Are you sure about that? In the court's decision (https://www.gesetze-bayern.de/Content/Document/Y-300-Z-BECKRS-B-2022-N-612?hl=true) it clearly states

"(...) A legitimate interest of the defendant (...), as claimed by it, does not exist, because Google Fonts can also be used by the defendant without a connection to a Google server being established when the website is called up and a transmission of the IP address of the website user to Google taking place."

So, in the end, the use of Google Fonts is only not allowed if there is an alternative for using Google Fonts (hosting on own server). Since this is not possible with the integration and use of reCAPTCHA, but there is a legitimate interest of use for this, the use of reCAPTCHA should not be covered by the ruling in my layman's opinion.

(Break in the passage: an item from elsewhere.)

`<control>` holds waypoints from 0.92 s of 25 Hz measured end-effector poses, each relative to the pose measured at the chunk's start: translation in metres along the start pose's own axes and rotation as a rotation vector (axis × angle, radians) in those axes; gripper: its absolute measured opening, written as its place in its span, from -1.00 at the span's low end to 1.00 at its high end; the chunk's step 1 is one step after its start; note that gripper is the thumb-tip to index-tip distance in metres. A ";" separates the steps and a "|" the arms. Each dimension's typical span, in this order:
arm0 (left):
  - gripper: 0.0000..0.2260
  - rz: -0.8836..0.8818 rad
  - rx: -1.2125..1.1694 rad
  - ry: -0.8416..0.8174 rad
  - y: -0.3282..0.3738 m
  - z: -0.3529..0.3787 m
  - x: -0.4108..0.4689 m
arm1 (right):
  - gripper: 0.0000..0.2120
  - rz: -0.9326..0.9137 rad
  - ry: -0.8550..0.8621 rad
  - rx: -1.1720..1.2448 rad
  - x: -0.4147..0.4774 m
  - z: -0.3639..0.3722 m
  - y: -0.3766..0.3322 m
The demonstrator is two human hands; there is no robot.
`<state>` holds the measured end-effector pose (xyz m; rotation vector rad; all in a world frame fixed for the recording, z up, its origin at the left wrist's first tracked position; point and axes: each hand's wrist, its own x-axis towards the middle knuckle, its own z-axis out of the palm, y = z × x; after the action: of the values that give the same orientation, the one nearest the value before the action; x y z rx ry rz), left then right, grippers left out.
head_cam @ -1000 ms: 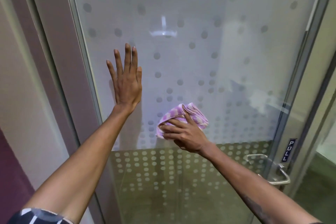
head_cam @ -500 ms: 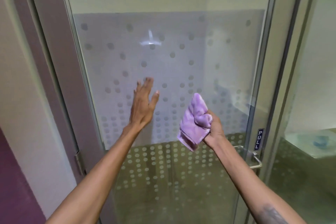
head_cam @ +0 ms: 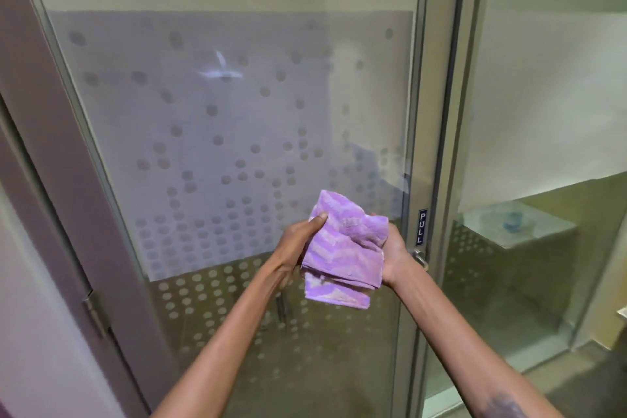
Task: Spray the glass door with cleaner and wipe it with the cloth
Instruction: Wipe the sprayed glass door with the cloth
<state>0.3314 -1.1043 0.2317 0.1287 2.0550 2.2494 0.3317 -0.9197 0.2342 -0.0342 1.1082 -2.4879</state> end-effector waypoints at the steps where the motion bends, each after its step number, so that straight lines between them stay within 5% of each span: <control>1: -0.59 0.003 -0.025 0.000 -0.003 0.008 0.001 | -0.59 -0.006 0.043 -0.019 -0.005 -0.006 -0.003; 5: -0.61 0.034 -0.112 -0.059 -0.011 0.053 0.007 | -0.40 -0.024 0.210 -0.030 -0.029 -0.039 -0.023; 8: -0.81 0.094 -0.128 -0.047 -0.017 0.099 0.021 | -0.26 -0.183 0.275 -0.121 -0.052 -0.073 -0.052; 14: -0.63 0.129 -0.187 -0.121 -0.026 0.216 0.047 | -0.46 -0.437 0.327 -0.508 -0.109 -0.152 -0.126; 18: -0.52 0.096 -0.197 -0.269 -0.036 0.302 0.074 | -0.47 -0.615 0.506 -0.457 -0.135 -0.207 -0.179; 23: -0.63 0.143 -0.024 -0.420 -0.062 0.412 0.093 | -0.42 -0.695 0.610 -0.352 -0.182 -0.284 -0.231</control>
<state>0.2914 -0.6803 0.2067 0.7004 1.8430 2.0912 0.3613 -0.5116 0.2316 0.3080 2.0738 -2.9436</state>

gnaaromat commented 1 year ago

Just to leave my 50 cents on that 👯‍♂️

reCAPTCHA in and of itself isn't needed per se as alternatives exist without a connection to a Google server. reCAPTCHA should therefore be behind a permission wall along that reasoning.

Sounds more and more like we should avoid reCAPTCHA as of lately. Plus there's a lot of user interaction data that Google can potentially log from a sites clients. Try using the internet through a bigger VPN and you'll be bombarded with CloudFlare reCAPTCHAs left and right. Everytime Google will get your reaction time, browser session if applicabale and the target website. As of now that's - imho - not really protected by the GDPR but maybe that will change as talks about data sovereignty being an ongoing topic in the EU parliament...

betsch85 commented 1 year ago

it's ridiculous that we can't just add &nofonts=true to the URL and be done with it

sinanisler commented 1 year ago

google is making this on purpose to track people. no wonder Europe is punishing them all the time........

Sixl-Daniel commented 1 year ago

Well, what to say. In addition to breaching the GDPR, why would I want to load additional fonts that I don't need?